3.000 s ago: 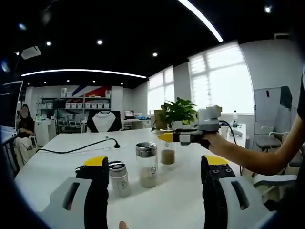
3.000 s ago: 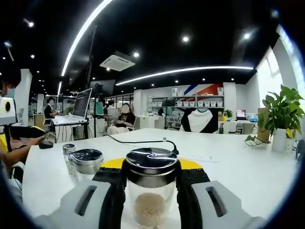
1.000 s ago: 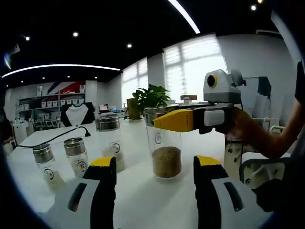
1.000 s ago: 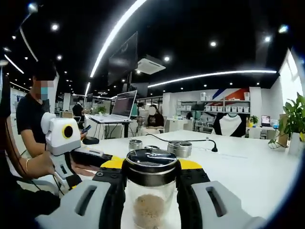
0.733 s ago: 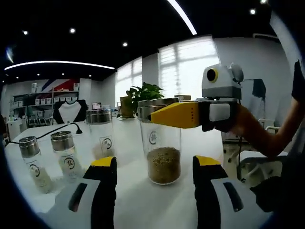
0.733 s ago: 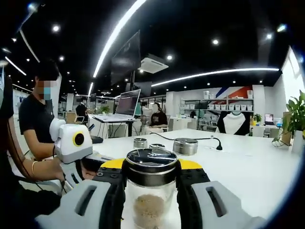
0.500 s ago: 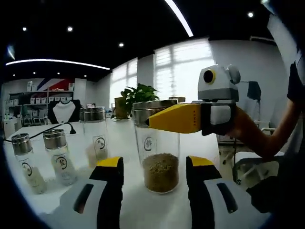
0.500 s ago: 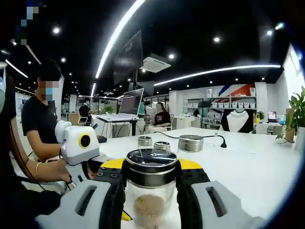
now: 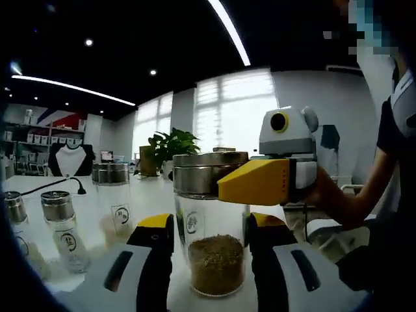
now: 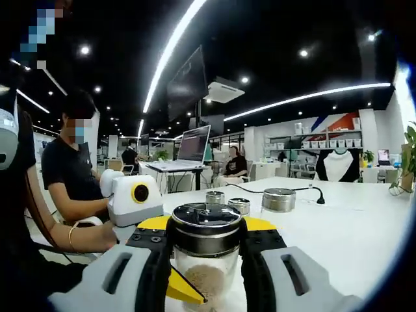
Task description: Rotate the seasoning bottle until the label or dispensing opening points toward the visible target arrow and the bottle remains upright within the marked orientation range
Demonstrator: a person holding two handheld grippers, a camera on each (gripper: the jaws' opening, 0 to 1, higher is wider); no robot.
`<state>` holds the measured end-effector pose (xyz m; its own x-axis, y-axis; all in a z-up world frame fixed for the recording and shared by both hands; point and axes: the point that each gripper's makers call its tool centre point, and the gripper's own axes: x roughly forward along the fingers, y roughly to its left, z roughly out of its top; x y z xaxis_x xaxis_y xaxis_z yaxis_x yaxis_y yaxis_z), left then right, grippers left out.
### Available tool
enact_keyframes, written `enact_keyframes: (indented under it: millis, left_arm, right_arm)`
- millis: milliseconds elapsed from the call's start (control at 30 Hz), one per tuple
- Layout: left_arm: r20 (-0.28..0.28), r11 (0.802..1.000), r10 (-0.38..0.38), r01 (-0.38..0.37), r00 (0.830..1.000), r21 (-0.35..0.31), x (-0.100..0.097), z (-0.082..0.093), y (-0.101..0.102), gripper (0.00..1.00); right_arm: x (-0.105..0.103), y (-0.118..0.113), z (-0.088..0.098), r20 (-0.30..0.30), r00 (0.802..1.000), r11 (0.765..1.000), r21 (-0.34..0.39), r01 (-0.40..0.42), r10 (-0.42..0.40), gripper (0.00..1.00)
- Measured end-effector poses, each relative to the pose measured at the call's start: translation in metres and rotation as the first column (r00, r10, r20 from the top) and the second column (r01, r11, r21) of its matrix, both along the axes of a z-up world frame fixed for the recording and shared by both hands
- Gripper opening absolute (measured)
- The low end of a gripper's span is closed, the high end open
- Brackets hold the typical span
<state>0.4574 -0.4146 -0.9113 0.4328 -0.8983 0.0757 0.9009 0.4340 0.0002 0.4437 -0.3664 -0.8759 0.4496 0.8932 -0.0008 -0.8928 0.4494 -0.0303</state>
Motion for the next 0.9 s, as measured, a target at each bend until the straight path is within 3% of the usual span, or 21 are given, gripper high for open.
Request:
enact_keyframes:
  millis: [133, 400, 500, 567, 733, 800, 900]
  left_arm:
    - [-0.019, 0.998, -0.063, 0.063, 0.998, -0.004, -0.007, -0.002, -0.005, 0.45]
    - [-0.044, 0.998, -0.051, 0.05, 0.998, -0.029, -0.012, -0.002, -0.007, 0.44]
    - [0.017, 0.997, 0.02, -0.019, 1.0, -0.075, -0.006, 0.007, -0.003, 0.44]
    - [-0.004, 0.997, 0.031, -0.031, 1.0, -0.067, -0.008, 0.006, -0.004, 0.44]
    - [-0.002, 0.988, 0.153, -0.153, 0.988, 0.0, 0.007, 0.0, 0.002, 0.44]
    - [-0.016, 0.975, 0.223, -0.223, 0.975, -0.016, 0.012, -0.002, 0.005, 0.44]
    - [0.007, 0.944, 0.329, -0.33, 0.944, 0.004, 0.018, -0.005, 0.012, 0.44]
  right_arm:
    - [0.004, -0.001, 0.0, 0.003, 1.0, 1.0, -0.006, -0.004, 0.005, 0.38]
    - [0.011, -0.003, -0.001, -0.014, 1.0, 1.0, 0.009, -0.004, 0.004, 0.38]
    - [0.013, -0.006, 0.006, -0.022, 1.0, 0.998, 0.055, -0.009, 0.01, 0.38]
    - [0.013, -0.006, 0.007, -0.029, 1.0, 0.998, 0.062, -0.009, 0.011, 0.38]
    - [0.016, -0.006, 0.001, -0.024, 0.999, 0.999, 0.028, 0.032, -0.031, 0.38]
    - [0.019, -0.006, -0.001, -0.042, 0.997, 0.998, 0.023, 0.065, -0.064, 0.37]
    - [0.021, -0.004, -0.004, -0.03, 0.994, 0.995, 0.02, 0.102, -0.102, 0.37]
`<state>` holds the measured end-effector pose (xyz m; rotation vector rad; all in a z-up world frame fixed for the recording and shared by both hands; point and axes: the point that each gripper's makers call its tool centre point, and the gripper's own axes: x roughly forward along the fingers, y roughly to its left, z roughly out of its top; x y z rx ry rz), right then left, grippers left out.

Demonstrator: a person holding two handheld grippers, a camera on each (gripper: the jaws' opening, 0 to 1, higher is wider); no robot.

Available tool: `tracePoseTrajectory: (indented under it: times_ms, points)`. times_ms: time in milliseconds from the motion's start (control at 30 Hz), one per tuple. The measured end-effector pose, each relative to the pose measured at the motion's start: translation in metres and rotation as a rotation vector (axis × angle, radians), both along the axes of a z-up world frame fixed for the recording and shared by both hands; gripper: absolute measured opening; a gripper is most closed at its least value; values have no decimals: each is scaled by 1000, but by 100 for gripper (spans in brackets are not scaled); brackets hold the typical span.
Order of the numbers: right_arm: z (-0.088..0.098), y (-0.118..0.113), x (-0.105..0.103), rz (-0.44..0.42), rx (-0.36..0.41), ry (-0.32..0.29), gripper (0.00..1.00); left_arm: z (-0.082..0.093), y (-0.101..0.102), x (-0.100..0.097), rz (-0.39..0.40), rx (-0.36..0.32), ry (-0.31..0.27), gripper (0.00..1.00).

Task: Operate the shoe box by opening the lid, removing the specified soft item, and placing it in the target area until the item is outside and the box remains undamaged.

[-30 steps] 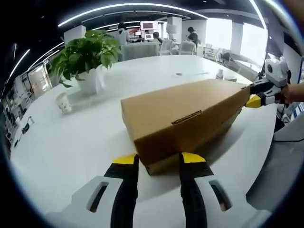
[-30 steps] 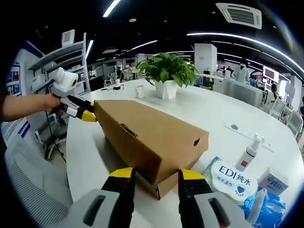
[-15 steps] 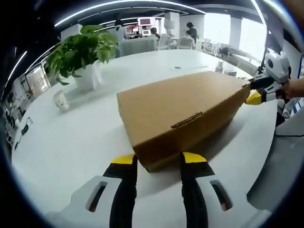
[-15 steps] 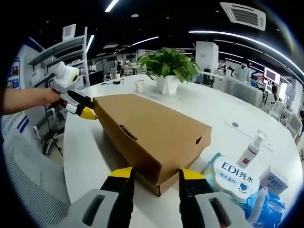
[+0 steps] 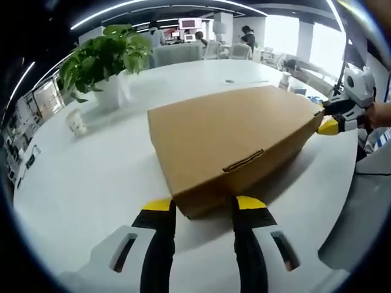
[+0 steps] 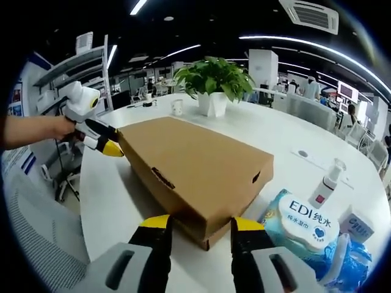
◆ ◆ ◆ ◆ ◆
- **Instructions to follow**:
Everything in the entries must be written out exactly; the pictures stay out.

- **Solution to this problem**:
3.000 s ago: 
3.000 s ago: 
1.000 s ago: 
1.000 s ago: 
0.733 s ago: 
0.733 s ago: 
0.500 s ago: 
0.500 s ago: 
now: 
now: 
Task description: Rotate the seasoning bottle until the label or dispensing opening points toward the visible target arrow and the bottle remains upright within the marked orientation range
Demonstrator: a person holding two handheld grippers, a camera on each (gripper: the jaws' opening, 0 to 1, higher is wider); no robot.
`<state>` holds the measured end-effector pose (xyz m; its own x-axis, y-axis; all in a z-up world frame fixed for the recording and shared by both hands; point and axes: the point that each gripper's makers call its tool centre point, and the gripper's own axes: x roughly forward along the fingers, y roughly to its left, z roughly out of its top; x y z xaxis_x xaxis_y xaxis_z yaxis_x yaxis_y yaxis_z), left then right, grippers left out.
### Available tool
enact_keyframes, written `enact_keyframes: (indented under it: millis, left_arm, right_arm)`
- millis: milliseconds elapsed from the call's start (control at 30 Hz), one per tuple
- Layout: left_arm: r20 (-0.28..0.28), r11 (0.802..1.000), r10 (-0.38..0.38), r01 (-0.38..0.37), r00 (0.830..1.000), r21 (-0.35..0.31), x (-0.100..0.097), z (-0.082..0.093), y (-0.101..0.102), gripper (0.00..1.00); right_arm: x (-0.105..0.103), y (-0.118..0.113), z (-0.088..0.098), r20 (-0.30..0.30), r00 (0.802..1.000), r11 (0.765..1.000), r21 (-0.34..0.39), r01 (-0.40..0.42), r10 (-0.42..0.40), gripper (0.00..1.00)
- Measured end-effector poses, each relative to the pose measured at the call's start: translation in metres and rotation as the first column (r00, r10, r20 from the top) and the second column (r01, r11, r21) of its matrix, both along the axes of a z-up world frame fixed for the recording and shared by both hands
- Gripper opening absolute (measured)
- The low end of a gripper's span is closed, the high end open
- Brackets hold the typical span
<state>0.4574 -0.4146 -0.9113 0.4328 -0.8983 0.0757 0.9009 0.4340 0.0002 0.4437 -0.3664 -0.8759 0.4496 0.8932 -0.0008 -0.8928 0.4494 -0.0303</state>
Motion for the next 0.9 s, as measured, a target at each bend until the straight path is within 3% of the usual span, or 21 are given, gripper high for open.
Request:
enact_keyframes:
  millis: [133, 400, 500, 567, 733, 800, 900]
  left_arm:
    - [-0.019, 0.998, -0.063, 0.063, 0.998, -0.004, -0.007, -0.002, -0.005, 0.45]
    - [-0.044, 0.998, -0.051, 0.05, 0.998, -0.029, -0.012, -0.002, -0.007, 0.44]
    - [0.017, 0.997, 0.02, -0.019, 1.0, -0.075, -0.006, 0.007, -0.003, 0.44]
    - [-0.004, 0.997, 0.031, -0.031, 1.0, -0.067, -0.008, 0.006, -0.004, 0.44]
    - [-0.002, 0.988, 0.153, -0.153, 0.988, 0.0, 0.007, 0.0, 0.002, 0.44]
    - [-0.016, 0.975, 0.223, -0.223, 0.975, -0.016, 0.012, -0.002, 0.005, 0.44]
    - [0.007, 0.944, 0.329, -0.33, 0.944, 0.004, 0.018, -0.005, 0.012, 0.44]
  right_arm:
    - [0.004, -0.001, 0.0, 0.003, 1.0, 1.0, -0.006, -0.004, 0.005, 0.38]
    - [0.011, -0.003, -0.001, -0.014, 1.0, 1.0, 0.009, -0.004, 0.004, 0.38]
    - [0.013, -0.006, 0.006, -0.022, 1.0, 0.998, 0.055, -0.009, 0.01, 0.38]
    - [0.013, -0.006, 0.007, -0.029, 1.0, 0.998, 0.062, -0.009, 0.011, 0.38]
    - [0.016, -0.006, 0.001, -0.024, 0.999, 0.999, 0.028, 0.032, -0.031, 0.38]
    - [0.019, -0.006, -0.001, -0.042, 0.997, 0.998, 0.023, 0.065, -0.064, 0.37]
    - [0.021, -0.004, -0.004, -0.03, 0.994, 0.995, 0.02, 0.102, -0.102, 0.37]
`<state>` holds the measured end-effector pose (xyz m; rotation vector rad; all in a z-up world frame fixed for the recording and shared by both hands; point and axes: the point that each gripper's makers call its tool centre point, and the gripper's own axes: x roughly forward along the fingers, y roughly to its left, z roughly out of its top; x y z rx ry rz), right then left, grippers left out.

Demonstrator: a person holding two handheld grippers, a camera on each (gripper: the jaws' opening, 0 to 1, higher is wider); no robot.

Available tool: `tracePoseTrajectory: (indented under it: times_ms, points)`. times_ms: time in milliseconds from the motion's start (control at 30 Hz), one per tuple. The measured end-effector pose, each relative to the pose measured at the motion's start: translation in metres and rotation as a rotation vector (axis × angle, radians), both along the axes of a z-up world frame fixed for the recording and shared by both hands; gripper: absolute measured opening; a gripper is most closed at its least value; values have no decimals: each is scaled by 1000, but by 100 for gripper (spans in brackets are not scaled); brackets hold the typical span.
Order of the numbers: right_arm: z (-0.088..0.098), y (-0.118..0.113), x (-0.105..0.103), rz (-0.44..0.42), rx (-0.36..0.41), ry (-0.32..0.29), gripper (0.00..1.00); left_arm: z (-0.082..0.093), y (-0.101..0.102), x (-0.100..0.097), rz (-0.39..0.40), rx (-0.36..0.32), ry (-0.31..0.27), gripper (0.00..1.00).

Task: Operate the shoe box by opening the lid, removing the specified soft item, and placing it in the target area until the item is outside and the box remains undamaged.

[-30 steps] 
[-30 steps] 
[-15 steps] 
[-15 steps] 
[+0 steps] 
[+0 steps] 

Nothing else belongs to this exercise.